The valuation method that the company uses (single award or multiple tranches of individual awards) is not required to align with the
choice in attribution method used (straight-line or accelerated tranche by tranche). A performance target that may be met after the requisite
service period is complete is a performance vesting condition. The fair value of the award should not incorporate the probability of a
performance condition vesting, but rather should be recognized only if the performance condition is probable of being achieved. Under
IFRS, companies are not permitted to choose how the valuation or attribution method is applied to awards with graded-vesting features.
Companies should treat each installment of the award as a separate grant. This means that each installment would be separately measured
and attributed to expense over the related vesting period, which would accelerate the expense recognition. A performance target that may
be met after the requisite service period is a non-vesting condition and is reflected in the measurement of the fair value of an award
on grant date.
| (v) | Redeemable non-controlling interest |
On October 31, 2020, the Group
entered into a series of share purchase agreements with then existing shareholders of Shanghai Jiamian Information Technology Co., Ltd.
or JM Tech, to acquire the majority of JM Tech’s equity interest. The Group agreed to redeem the non-controlling interests (“NCI”)
held by founders and CEO of JM Tech under certain circumstances. Under US GAAP, the Group determined that the NCI with redemption rights
should be bundled and classified as redeemable NCI as mezzanine equity on the balance sheets, since they are contingently redeemable upon
the occurrence of certain conditional events, which are not solely within the control of the Group. The redeemable NCI is recognized at
fair value on the acquisition date taking into account the probability of future redemption as well as estimated redemption amount.

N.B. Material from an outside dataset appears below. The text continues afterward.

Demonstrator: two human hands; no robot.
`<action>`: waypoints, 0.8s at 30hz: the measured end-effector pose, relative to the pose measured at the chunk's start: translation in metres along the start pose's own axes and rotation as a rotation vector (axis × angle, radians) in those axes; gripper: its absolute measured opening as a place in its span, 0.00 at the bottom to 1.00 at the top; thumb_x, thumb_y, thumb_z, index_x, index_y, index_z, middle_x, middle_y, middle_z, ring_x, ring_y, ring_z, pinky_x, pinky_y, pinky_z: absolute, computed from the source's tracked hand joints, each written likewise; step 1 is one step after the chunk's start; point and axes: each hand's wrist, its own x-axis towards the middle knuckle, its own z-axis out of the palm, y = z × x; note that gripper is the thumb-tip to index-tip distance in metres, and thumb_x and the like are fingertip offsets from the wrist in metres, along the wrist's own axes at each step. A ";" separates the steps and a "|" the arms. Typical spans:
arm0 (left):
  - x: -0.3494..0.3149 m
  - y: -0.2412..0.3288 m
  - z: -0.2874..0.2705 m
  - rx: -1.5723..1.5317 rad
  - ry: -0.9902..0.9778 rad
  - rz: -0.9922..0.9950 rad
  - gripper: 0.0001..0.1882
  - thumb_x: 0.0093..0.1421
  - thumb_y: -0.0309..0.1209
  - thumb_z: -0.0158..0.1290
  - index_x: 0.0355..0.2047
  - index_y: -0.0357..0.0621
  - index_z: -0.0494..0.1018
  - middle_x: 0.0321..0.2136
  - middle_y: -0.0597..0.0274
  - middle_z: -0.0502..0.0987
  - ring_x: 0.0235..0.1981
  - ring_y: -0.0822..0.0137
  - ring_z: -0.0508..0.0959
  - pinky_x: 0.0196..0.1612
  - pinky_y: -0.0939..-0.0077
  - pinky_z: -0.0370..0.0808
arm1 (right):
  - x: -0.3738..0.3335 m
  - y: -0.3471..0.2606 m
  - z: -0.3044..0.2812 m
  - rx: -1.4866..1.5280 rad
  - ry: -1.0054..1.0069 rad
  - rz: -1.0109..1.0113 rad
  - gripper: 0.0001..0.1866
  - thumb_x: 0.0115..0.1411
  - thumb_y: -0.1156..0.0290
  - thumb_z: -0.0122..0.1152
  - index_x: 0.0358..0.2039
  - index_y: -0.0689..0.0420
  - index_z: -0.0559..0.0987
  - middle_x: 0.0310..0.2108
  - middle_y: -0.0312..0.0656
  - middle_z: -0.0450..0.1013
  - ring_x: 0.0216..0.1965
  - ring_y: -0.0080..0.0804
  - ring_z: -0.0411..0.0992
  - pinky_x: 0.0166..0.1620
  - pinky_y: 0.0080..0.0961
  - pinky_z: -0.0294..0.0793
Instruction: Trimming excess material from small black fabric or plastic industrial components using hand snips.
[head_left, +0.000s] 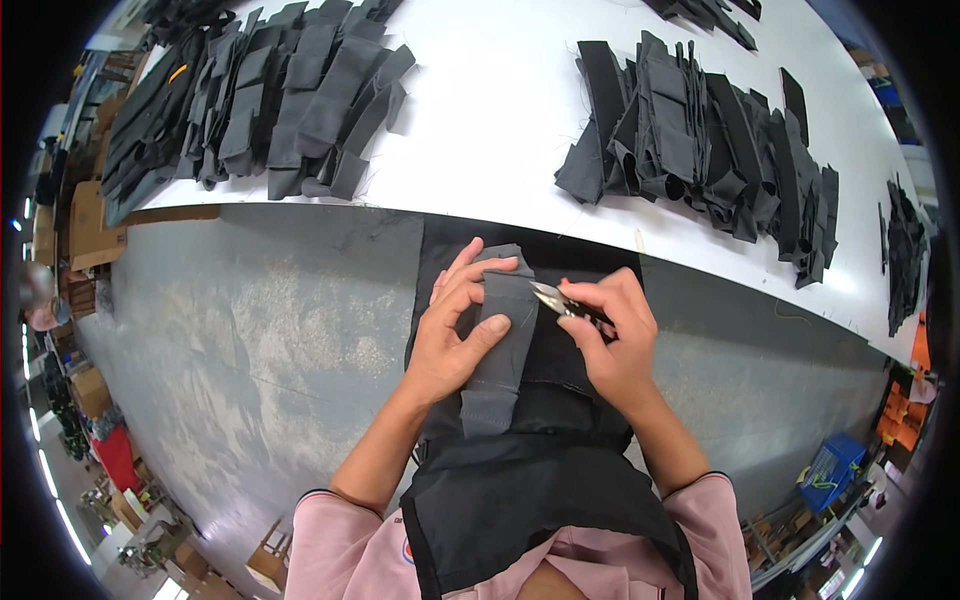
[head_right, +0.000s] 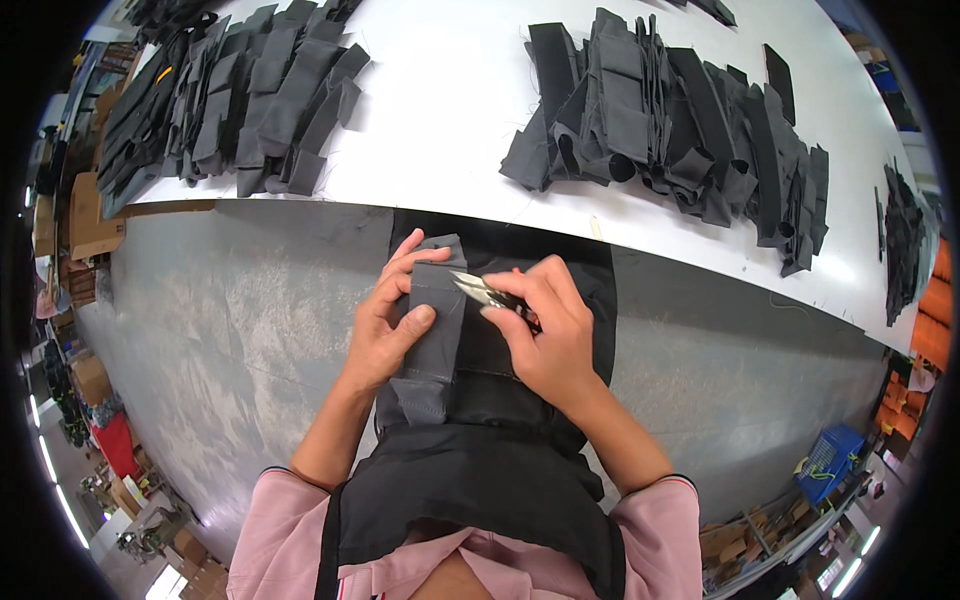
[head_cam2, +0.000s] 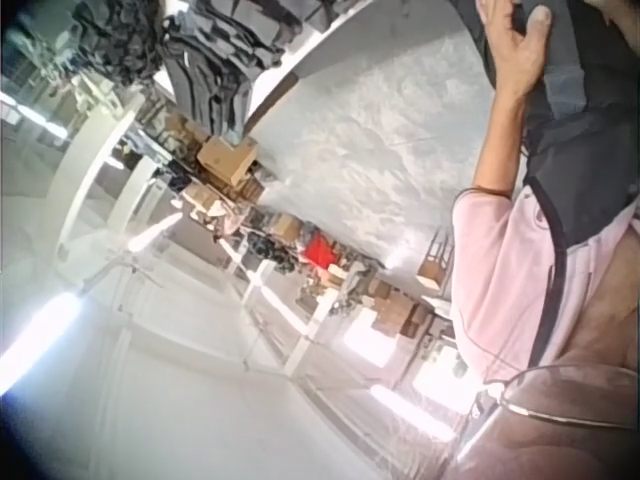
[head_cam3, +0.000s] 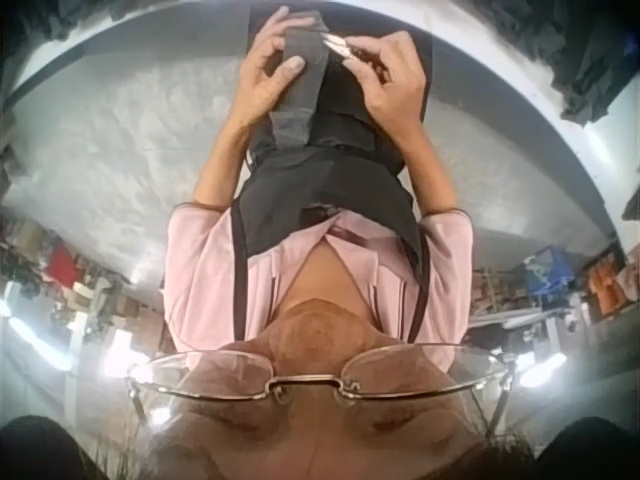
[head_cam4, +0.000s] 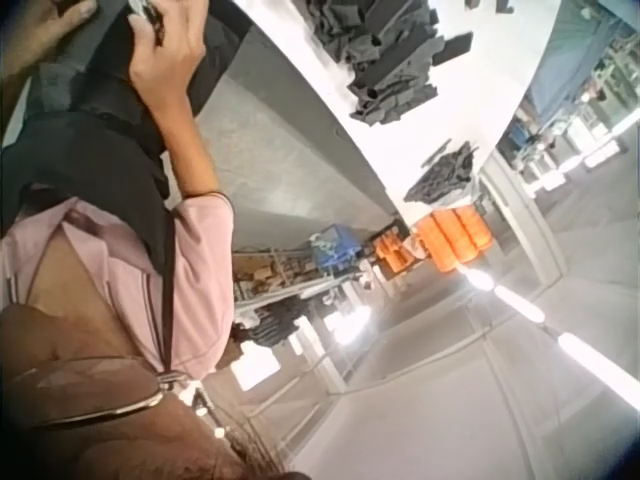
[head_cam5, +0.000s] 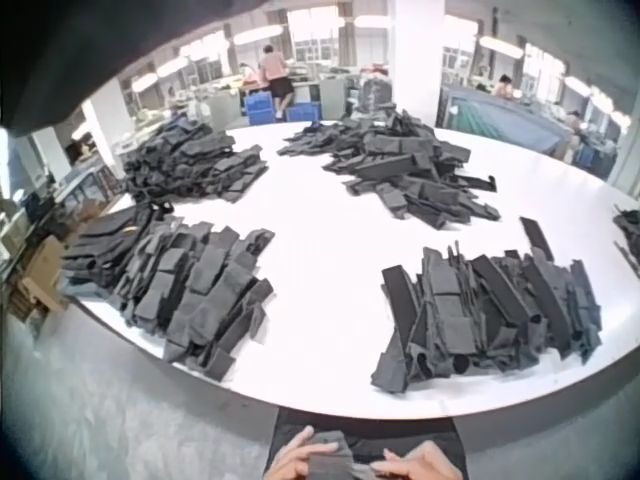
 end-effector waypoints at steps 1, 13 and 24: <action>0.000 -0.001 -0.001 0.000 0.004 0.000 0.09 0.56 0.34 0.54 0.33 0.44 0.71 0.53 0.62 0.71 0.65 0.52 0.54 0.64 0.54 0.44 | -0.006 0.000 -0.004 -0.078 -0.014 -0.011 0.14 0.46 0.79 0.65 0.36 0.56 0.78 0.25 0.38 0.64 0.20 0.29 0.64 0.23 0.20 0.64; -0.001 -0.007 0.003 -0.232 0.039 -0.015 0.09 0.59 0.34 0.53 0.29 0.42 0.69 0.52 0.56 0.71 0.65 0.50 0.52 0.63 0.56 0.49 | -0.012 -0.002 0.000 -0.150 -0.057 -0.028 0.13 0.46 0.78 0.66 0.35 0.59 0.77 0.24 0.40 0.64 0.20 0.32 0.65 0.24 0.23 0.65; 0.000 -0.007 0.002 -0.264 0.031 -0.001 0.09 0.60 0.34 0.52 0.28 0.43 0.69 0.54 0.56 0.69 0.66 0.49 0.49 0.64 0.55 0.47 | -0.011 -0.002 0.007 0.031 -0.035 0.095 0.11 0.48 0.81 0.63 0.34 0.60 0.78 0.24 0.38 0.64 0.21 0.25 0.63 0.24 0.19 0.63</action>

Such
fair value includes the right of redemption, which is viewed as part of the accounting purchase price when acquisition accounting applied.

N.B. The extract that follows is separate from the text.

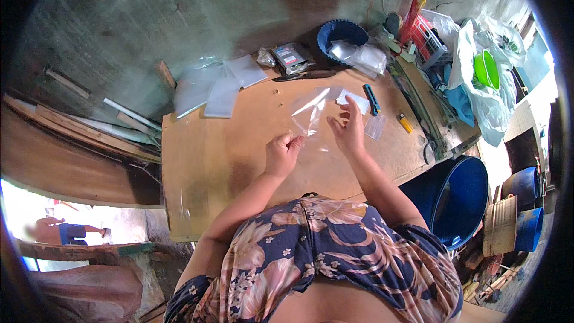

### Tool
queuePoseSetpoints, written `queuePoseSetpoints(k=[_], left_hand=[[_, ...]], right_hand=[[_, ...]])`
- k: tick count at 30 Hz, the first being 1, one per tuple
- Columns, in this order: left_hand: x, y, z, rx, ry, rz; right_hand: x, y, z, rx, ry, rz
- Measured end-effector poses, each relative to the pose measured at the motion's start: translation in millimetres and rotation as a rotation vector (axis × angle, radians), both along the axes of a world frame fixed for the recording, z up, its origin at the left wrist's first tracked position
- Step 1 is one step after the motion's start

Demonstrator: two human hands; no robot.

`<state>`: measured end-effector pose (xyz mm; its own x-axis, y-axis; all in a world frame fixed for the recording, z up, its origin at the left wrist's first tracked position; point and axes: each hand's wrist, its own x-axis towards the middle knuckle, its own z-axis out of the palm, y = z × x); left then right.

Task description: The person repeatedly places a clear plastic sheet on a wooden table, smooths it with a black plastic squeegee, folds it over a white rectangular template, and peels it off. This cycle is repeated multiple times with new sheets.

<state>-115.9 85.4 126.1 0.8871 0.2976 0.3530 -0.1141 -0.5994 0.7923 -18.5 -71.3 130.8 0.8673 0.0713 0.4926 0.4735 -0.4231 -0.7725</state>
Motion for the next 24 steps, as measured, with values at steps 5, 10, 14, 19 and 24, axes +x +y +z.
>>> queuePoseSetpoints(k=[5,10,14,19,24], left_hand=[[-5.8,-12.2,-23.8,-0.031,-0.163,0.035],[-11.9,-19.1,-33.1,0.121,-0.16,-0.032],[-13.7,8.5,-47.0,-0.107,0.037,0.299],[-17.0,6.0,-49.6,-0.501,0.166,0.248],[-20.5,-2.9,-48.5,-0.95,0.241,0.108]], right_hand=[[-51.6,17.4,-3.2,-0.026,0.232,0.392],[-38.7,11.2,-33.8,0.303,0.671,0.308],[-15.3,-11.2,-44.8,0.571,0.864,0.035],[-26.6,-5.9,-46.5,0.786,1.101,0.041],[-31.6,4.9,-51.5,0.808,1.051,-0.057]])
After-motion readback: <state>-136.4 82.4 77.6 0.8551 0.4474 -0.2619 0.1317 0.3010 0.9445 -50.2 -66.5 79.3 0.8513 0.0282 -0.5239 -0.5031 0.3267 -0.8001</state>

Subsequently, the Group records accretion on the redeemable NCI as a whole to the redemption value over the period from the date of the
acquisition to the date of earliest redemption. The accretion using the effective interest method, is recorded as deemed dividends to
NCI holders. Under IFRS, as it is considered that the Group undertakes the obligation to purchase the remaining equity of JM Tech held
by the founders and CEO at fair value, the risk and reward of the shares reside with non-controlling interests in the consolidated statements.

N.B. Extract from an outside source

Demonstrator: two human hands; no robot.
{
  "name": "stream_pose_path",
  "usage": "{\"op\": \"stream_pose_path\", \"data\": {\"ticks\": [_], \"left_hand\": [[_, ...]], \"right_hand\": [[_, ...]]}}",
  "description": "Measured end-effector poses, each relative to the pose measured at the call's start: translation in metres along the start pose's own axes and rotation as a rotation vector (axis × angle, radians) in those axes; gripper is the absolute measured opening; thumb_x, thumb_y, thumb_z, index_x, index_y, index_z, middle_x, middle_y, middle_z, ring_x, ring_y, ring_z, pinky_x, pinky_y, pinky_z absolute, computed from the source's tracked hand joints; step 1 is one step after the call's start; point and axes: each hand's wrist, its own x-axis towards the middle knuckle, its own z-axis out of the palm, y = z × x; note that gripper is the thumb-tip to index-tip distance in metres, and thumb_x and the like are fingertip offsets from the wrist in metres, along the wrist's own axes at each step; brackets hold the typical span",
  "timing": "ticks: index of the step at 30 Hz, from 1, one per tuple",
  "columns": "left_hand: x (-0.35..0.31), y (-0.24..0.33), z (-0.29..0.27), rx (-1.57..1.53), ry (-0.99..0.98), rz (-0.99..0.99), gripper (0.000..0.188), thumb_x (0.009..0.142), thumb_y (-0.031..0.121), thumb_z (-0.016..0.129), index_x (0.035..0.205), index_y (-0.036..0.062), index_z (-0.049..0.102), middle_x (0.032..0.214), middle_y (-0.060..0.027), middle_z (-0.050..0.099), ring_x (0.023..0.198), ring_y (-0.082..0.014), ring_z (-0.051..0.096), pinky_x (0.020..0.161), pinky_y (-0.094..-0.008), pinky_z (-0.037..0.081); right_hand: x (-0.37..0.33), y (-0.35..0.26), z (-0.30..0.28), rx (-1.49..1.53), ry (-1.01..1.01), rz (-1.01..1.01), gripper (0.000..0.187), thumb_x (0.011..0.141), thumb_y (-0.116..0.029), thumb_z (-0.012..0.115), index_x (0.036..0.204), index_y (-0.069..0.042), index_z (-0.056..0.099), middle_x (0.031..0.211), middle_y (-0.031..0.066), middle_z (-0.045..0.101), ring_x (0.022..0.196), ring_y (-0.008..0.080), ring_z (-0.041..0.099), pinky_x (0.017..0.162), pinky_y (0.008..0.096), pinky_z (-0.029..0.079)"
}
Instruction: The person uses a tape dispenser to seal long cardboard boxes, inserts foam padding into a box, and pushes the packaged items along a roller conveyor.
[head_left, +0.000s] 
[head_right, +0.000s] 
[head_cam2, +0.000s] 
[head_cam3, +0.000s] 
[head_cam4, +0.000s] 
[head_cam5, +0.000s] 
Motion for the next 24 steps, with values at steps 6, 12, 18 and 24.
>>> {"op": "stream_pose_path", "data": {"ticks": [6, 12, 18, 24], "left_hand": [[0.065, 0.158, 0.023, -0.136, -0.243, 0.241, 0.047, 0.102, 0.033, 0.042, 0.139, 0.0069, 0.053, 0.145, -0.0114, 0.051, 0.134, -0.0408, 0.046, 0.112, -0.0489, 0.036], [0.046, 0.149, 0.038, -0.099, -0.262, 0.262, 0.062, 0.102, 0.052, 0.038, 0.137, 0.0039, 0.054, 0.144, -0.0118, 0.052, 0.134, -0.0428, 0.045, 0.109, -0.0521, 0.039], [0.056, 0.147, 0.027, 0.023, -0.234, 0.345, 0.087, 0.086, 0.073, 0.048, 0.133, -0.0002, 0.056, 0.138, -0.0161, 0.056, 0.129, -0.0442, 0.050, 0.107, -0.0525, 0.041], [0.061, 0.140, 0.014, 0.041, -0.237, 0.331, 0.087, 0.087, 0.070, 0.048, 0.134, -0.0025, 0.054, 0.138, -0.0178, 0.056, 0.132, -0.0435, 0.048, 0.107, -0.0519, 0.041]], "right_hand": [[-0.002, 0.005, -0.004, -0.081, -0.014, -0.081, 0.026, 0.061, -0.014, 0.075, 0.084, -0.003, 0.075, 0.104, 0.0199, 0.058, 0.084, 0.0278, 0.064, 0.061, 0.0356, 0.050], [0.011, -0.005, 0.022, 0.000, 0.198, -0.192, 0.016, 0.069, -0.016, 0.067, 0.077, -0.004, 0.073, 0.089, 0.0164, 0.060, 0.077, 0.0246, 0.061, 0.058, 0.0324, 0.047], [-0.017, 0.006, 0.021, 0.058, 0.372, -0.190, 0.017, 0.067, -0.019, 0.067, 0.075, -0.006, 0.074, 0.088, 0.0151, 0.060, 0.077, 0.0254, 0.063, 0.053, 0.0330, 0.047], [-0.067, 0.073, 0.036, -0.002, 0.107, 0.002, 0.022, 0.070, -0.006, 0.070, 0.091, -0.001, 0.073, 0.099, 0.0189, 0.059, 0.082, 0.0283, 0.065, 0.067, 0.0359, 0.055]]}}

Therefore, the Company recognized the NCI at fair value as permanent equity on acquisition date, and the fair value of such permanent
equity NCI does not consider the redemption right. IFRS requires the fair value of NCI redemption right (present value of the estimated
redemption amount) to be recognized as a separate financial liability on the balance sheet because the Group has an obligation to pay
cash in the future to purchase the NCI shares. This separate financial liability is not viewed as part of accounting purchase price when
applying acquisition accounting, which resulted in lower purchase price and therefore, a lower goodwill being recognized from the acquisition.
The initial recognition of this financial liability is a reduction of the parent’s equity. Subsequent changes in the carrying amount
of the financial liability are recognized as finance charges in the income statement.